3) A mandatory catch and kill on some streams for brownies would be a good idea and some folks would participate, some wouldn't. Small streams that are mixed populations would definitely be a viable management option to help give brookies the edge and I would support the regulation on certain waters. On other streams that are large and fully dominated by browns, then no way, I think it is a bad idea.

As an aside, people like catching snakeheads. This means that at least one person will disregard all advice and continue moving them around. Slowly but surely, I can almost guarantee their range spreads and it will be due to angler introductions.
 
I will try to give you the most level-headed answers I can to all of your questions....

1) How bad are snakeheads? Likely right now no one really knows, although the Potomac has had them now for over 20 years. However, given the data so far, it appears that they are not as damaging to the ecosystems they have settled into as they were feared to be. And by damaging, I am talking about the other fish people desire catching there. Who knows that impacts they are having on lesser monitored baitfish species and such.

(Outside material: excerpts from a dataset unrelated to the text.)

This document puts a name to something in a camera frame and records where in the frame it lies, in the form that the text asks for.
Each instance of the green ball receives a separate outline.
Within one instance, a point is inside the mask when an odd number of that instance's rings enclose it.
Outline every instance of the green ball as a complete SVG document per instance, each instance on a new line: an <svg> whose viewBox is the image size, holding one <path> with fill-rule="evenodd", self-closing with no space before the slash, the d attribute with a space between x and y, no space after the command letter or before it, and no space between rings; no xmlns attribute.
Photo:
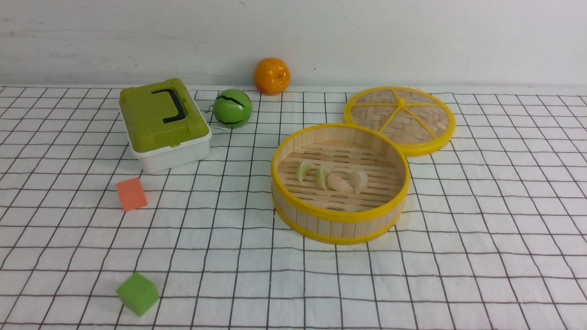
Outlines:
<svg viewBox="0 0 587 330"><path fill-rule="evenodd" d="M243 91L227 89L214 100L214 117L228 127L240 127L251 118L253 105Z"/></svg>

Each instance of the foam block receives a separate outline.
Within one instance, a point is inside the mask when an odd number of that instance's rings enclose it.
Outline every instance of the foam block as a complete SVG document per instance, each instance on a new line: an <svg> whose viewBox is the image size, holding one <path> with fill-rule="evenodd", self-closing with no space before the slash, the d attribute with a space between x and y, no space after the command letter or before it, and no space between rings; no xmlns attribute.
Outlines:
<svg viewBox="0 0 587 330"><path fill-rule="evenodd" d="M128 309L143 316L159 300L155 284L138 272L116 289L116 294Z"/></svg>
<svg viewBox="0 0 587 330"><path fill-rule="evenodd" d="M147 206L147 197L138 177L118 182L116 190L124 212Z"/></svg>

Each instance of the green plastic box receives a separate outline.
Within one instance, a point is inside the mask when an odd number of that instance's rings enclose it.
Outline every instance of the green plastic box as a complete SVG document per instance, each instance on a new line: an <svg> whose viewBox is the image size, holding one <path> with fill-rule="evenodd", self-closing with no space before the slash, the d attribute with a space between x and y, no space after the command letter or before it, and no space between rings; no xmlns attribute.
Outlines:
<svg viewBox="0 0 587 330"><path fill-rule="evenodd" d="M123 89L119 105L132 151L146 173L210 154L210 127L180 79Z"/></svg>

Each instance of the dumpling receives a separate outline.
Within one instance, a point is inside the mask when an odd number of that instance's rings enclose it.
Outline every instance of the dumpling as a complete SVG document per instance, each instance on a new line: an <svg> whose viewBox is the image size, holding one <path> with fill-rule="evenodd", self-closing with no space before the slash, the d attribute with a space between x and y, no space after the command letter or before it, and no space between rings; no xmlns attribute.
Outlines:
<svg viewBox="0 0 587 330"><path fill-rule="evenodd" d="M299 184L302 184L303 178L306 177L308 172L310 172L314 168L314 163L306 160L303 161L298 168L295 170L295 178L298 179Z"/></svg>
<svg viewBox="0 0 587 330"><path fill-rule="evenodd" d="M367 173L364 171L354 171L349 173L350 178L350 185L353 187L353 191L355 194L360 194L367 185L369 184L369 179Z"/></svg>
<svg viewBox="0 0 587 330"><path fill-rule="evenodd" d="M350 193L353 191L353 188L343 180L338 174L330 173L326 178L326 182L328 186L338 192L341 193Z"/></svg>
<svg viewBox="0 0 587 330"><path fill-rule="evenodd" d="M326 166L320 166L320 170L316 174L316 185L318 188L324 189L326 191L326 178L328 177L328 173L330 173L330 169Z"/></svg>

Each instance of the green sponge cube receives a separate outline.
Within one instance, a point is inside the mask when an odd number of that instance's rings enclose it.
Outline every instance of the green sponge cube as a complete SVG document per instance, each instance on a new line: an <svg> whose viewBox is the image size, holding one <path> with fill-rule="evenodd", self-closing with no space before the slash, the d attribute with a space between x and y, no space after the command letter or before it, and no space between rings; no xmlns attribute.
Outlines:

There is a lot of stuff out there about snakeheads for you to research, read up on, and formulate your own opinion. Overall though, the verdict is still out and only the future can tell.

2) Bow-fishing for brown trout is a pretty dumb idea and wouldn't gain traction easily at all. The reason why? Brown Trout are much harder to wait on and spy than most all fish. Trout are stealthy, they hang out in riffles where you can't see them, etc. Certain streams this could be possible, but most streams no way. You aren't going to see the trout often enough or good enough 99% of the time for it to become a pastime. People want to shoot stuff, and they wouldn't get to shoot enough trout to keep the entertainment high. Plus, the public's view of trout would probably keep some from doing it.

3) A mandatory catch and kill on some streams for brownies would be a good idea and some folks would participate, some wouldn't. Small streams that are mixed populations would definitely be a viable management option to help give brookies the edge and I would support the regulation on certain waters. On other streams that are large and fully dominated by browns, then no way, I think it is a bad idea.

As an aside, people like catching snakeheads. This means that at least one person will disregard all advice and continue moving them around. Slowly but surely, I can almost guarantee their range spreads and it will be due to angler introductions.
I think thats pretty reasonable, I have always said no one from NFC is advocating to rotenone or kill the browns in the Big 5 limes-toners. That handful of streams you mentioned would be huge win as brookies currently have nothing.

Dr. Love is the one who did the black water study showing snakeheads had a large negative effect. John Odenkirk made claims that this was trend already happening but Dr. Loves statement to me was that Odenkirk is not local to the fishery and Love himself pulled up the nets, is boots on ground and knows fishery, saw the drop in white perch and strongly refutes the data was indicative of a clear downward trend before snakeheads but mentioned when fisheries scientists look at data its not uncommon for them to draw different conclusions.